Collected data
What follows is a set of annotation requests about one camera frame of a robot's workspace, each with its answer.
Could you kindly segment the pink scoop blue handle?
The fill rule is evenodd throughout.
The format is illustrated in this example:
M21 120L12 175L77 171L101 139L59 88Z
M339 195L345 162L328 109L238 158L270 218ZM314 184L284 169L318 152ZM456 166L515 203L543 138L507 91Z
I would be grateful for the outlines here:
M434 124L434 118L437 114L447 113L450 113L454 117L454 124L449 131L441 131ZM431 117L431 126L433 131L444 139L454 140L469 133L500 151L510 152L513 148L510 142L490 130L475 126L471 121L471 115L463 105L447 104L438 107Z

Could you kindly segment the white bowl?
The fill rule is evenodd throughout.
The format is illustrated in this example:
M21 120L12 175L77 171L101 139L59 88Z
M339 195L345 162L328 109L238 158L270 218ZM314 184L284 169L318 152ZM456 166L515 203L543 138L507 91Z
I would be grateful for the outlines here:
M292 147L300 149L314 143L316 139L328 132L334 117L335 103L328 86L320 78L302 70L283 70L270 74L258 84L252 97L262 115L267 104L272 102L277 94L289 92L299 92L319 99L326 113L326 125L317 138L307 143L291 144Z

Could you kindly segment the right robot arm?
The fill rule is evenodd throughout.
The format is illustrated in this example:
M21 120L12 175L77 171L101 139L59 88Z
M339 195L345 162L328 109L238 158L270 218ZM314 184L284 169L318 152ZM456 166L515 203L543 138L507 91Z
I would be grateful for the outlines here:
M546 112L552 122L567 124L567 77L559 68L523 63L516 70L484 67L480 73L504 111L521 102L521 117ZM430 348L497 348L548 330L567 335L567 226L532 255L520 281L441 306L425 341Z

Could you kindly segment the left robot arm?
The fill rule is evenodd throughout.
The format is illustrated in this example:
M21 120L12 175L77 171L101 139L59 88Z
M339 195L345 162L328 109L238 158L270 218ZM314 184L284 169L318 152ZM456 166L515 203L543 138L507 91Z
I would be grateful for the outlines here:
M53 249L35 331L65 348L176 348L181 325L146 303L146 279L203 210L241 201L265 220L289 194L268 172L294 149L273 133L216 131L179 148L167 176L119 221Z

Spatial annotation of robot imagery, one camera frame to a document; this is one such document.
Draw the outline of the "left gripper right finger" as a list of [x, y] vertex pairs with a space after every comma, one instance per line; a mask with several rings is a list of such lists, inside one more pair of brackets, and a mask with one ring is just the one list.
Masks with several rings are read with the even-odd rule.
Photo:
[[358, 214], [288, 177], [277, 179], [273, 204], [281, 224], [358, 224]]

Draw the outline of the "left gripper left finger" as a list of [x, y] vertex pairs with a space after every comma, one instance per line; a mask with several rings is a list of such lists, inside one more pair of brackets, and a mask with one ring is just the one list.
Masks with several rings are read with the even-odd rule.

WORK TASK: Each record above should be given again exactly as it appears.

YOUR SOLUTION:
What follows is a set of annotation requests about one camera frame of a robot's workspace, each with its answer.
Could you kindly segment the pink scoop blue handle?
The fill rule is evenodd throughout.
The format is illustrated in this example:
M21 120L12 175L77 171L101 139L59 88Z
M339 195L345 162L328 109L238 158L270 218ZM314 184L284 169L318 152ZM456 166L515 203L543 138L507 91Z
I would be grateful for the outlines here:
M434 124L434 118L437 114L447 113L450 113L454 117L454 124L449 131L441 131ZM431 117L431 126L433 131L444 139L454 140L469 133L500 151L510 152L513 148L510 142L490 130L475 126L471 121L471 115L463 105L447 104L438 107Z

Could you kindly segment the white bowl?
The fill rule is evenodd throughout.
The format is illustrated in this example:
M21 120L12 175L77 171L101 139L59 88Z
M339 195L345 162L328 109L238 158L270 218ZM314 184L284 169L318 152ZM456 166L515 203L543 138L507 91Z
I would be grateful for the outlines here:
M292 147L300 149L314 143L316 139L328 132L334 117L335 103L328 86L320 78L302 70L283 70L270 74L258 84L252 97L262 115L267 104L272 102L277 94L289 92L299 92L319 99L326 113L326 125L317 138L307 143L291 144Z

Could you kindly segment the right robot arm?
The fill rule is evenodd throughout.
The format is illustrated in this example:
M21 120L12 175L77 171L101 139L59 88Z
M339 195L345 162L328 109L238 158L270 218ZM314 184L284 169L318 152ZM456 166L515 203L543 138L507 91Z
I would be grateful for the outlines here:
M546 112L552 122L567 124L567 77L559 68L523 63L516 70L484 67L480 73L504 111L521 102L521 117ZM430 348L497 348L548 330L567 335L567 226L532 255L520 281L441 306L425 341Z

Could you kindly segment the left robot arm?
The fill rule is evenodd throughout.
The format is illustrated in this example:
M21 120L12 175L77 171L101 139L59 88Z
M339 195L345 162L328 109L238 158L270 218ZM314 184L284 169L318 152ZM456 166L515 203L543 138L507 91Z
I would be grateful for the outlines here:
M53 249L35 331L65 348L176 348L181 325L146 303L146 279L203 210L241 201L265 220L289 194L268 172L294 149L273 133L216 131L179 148L167 176L119 221Z

Spatial annotation of robot imagery, one camera frame to a document; this is one such document.
Draw the outline of the "left gripper right finger" as a list of [x, y] vertex pairs with a space after every comma, one instance per line; a mask with several rings is a list of such lists, inside one more pair of brackets, and a mask with one ring is just the one list.
Masks with several rings are read with the even-odd rule.
Photo:
[[358, 214], [288, 177], [277, 179], [273, 204], [281, 224], [358, 224]]

Draw the outline of the "left gripper left finger" as a list of [x, y] vertex pairs with a space after every comma, one instance per line; a mask with several rings is a list of such lists, inside one more pair of brackets, and a mask with one ring is just the one list.
Masks with several rings are read with the even-odd rule.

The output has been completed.